## [Aim of the task]
Scan the records below for the word "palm". Copy each line where it appears.

Input for this task section start

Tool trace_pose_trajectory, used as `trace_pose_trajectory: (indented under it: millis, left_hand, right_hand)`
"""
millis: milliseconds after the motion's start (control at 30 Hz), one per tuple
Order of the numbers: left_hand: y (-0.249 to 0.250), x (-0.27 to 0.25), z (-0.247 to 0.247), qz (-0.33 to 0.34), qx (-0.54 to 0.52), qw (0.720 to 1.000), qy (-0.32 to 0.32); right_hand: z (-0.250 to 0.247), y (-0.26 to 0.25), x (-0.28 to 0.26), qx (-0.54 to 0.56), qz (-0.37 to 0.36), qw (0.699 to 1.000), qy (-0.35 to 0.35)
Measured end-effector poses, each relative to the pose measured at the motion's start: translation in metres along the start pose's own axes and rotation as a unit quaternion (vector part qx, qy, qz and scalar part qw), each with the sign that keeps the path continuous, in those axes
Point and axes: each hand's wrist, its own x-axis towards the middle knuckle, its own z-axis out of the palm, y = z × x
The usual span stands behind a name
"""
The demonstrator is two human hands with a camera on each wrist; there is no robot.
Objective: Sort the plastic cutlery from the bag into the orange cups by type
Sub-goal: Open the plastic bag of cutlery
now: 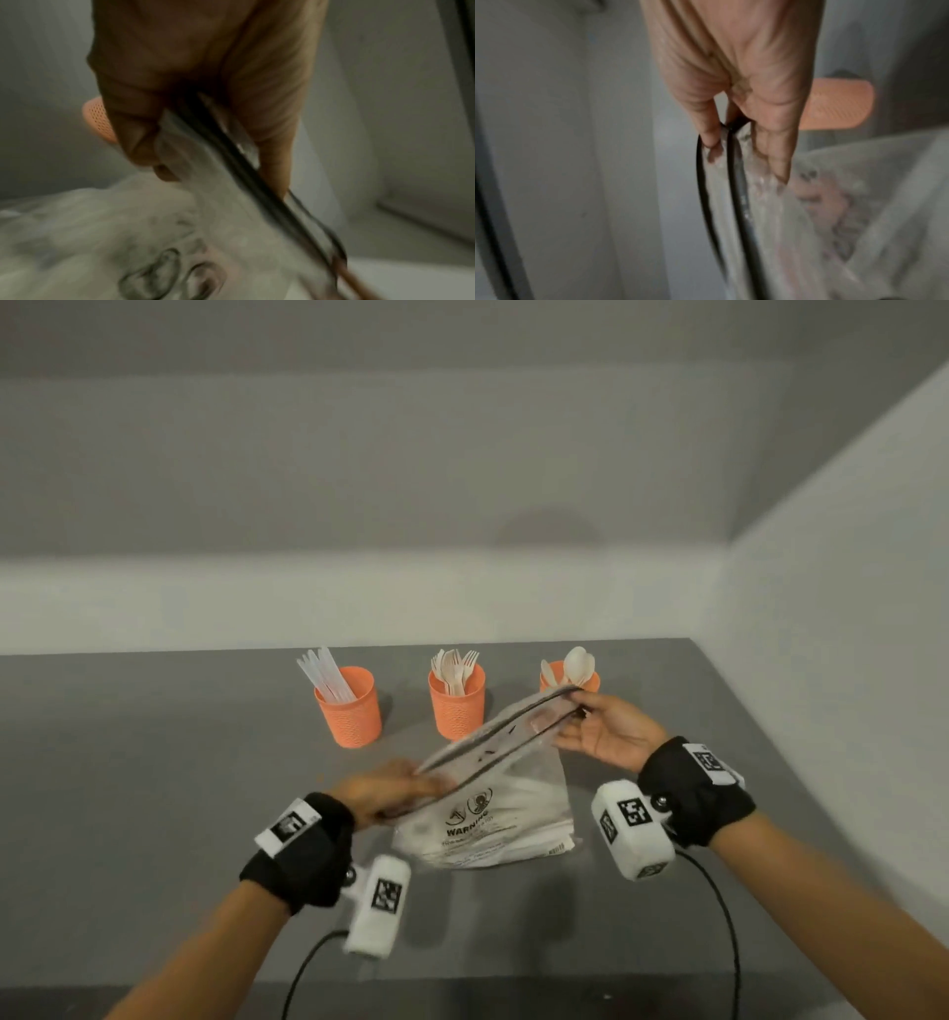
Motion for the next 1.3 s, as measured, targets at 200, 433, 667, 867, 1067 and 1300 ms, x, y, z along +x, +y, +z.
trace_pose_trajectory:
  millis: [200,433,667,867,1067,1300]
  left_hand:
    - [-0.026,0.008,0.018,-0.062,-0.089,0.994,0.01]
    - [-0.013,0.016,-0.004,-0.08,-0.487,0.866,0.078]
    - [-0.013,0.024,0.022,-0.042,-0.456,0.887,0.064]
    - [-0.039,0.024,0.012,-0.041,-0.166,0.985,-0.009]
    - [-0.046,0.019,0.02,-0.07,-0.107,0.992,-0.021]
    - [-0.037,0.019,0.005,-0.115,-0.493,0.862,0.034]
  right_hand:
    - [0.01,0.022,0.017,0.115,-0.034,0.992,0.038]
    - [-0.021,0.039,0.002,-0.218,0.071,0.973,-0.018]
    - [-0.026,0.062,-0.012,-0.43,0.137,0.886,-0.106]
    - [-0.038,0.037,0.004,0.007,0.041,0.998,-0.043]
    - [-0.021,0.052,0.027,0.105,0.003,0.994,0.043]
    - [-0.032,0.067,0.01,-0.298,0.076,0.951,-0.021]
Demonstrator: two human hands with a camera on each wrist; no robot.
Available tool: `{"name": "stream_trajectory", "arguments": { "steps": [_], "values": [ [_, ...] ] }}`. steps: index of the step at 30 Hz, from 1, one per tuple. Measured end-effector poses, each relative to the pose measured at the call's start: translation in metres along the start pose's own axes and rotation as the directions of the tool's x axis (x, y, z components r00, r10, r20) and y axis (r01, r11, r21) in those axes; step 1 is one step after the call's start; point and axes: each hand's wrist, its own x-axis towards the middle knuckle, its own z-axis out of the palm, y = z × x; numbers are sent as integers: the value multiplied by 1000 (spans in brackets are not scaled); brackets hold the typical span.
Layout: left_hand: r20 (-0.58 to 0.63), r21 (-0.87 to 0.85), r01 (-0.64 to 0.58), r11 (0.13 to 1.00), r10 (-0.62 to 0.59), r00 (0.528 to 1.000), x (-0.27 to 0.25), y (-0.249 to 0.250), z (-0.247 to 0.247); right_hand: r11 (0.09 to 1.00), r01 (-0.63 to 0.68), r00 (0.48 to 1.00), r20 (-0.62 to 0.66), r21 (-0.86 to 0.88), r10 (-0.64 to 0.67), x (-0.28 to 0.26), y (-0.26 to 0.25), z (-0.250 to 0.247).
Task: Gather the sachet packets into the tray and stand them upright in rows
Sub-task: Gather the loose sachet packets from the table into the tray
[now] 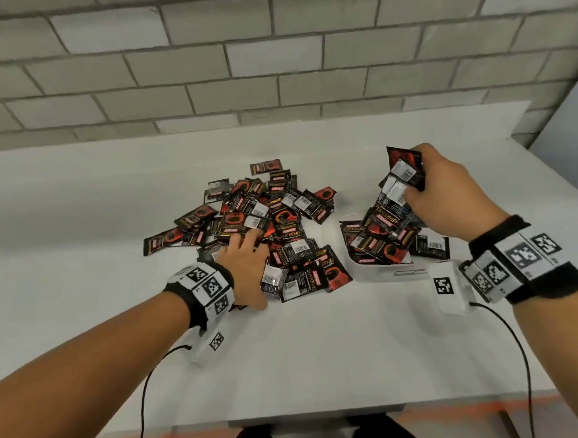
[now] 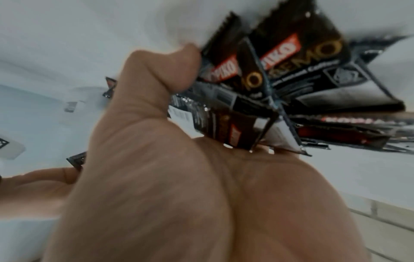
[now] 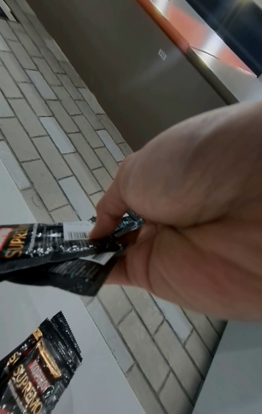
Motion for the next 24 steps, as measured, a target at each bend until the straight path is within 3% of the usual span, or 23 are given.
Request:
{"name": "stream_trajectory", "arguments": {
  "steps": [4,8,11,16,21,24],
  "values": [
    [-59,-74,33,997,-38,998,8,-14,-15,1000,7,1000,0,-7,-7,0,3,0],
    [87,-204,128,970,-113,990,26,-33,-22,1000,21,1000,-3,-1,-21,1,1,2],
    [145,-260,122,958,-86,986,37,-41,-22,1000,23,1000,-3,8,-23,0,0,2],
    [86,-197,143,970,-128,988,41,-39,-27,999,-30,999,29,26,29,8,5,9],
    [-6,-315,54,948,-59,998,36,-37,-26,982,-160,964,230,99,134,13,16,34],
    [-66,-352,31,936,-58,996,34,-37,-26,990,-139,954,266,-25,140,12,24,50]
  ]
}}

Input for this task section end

## [Output]
Point and axes: each hand's wrist, its own x-axis towards the middle knuckle, its own z-axis out of the palm, y = z × x
Available tool: `{"name": "stream_trajectory", "arguments": { "steps": [_], "values": [ [_, ...] ] }}`. steps: index of the step at 30 Hz, from 1, one per tuple. Measured end-effector poses, each relative to the pose measured at the call's start: translation in metres along the start pose's own axes and rotation as the directions of the tool's x axis (x, y, z components r00, r10, r20) and y axis (r01, r11, r21) in those axes; step 1 is one step after the call's start; point and axes: each hand's wrist, its own x-axis towards the middle knuckle, its own z-axis out of the palm, y = z × x; numbers are sent as integers: the value multiplied by 1000 (spans in brackets are not scaled); brackets hold the typical span.

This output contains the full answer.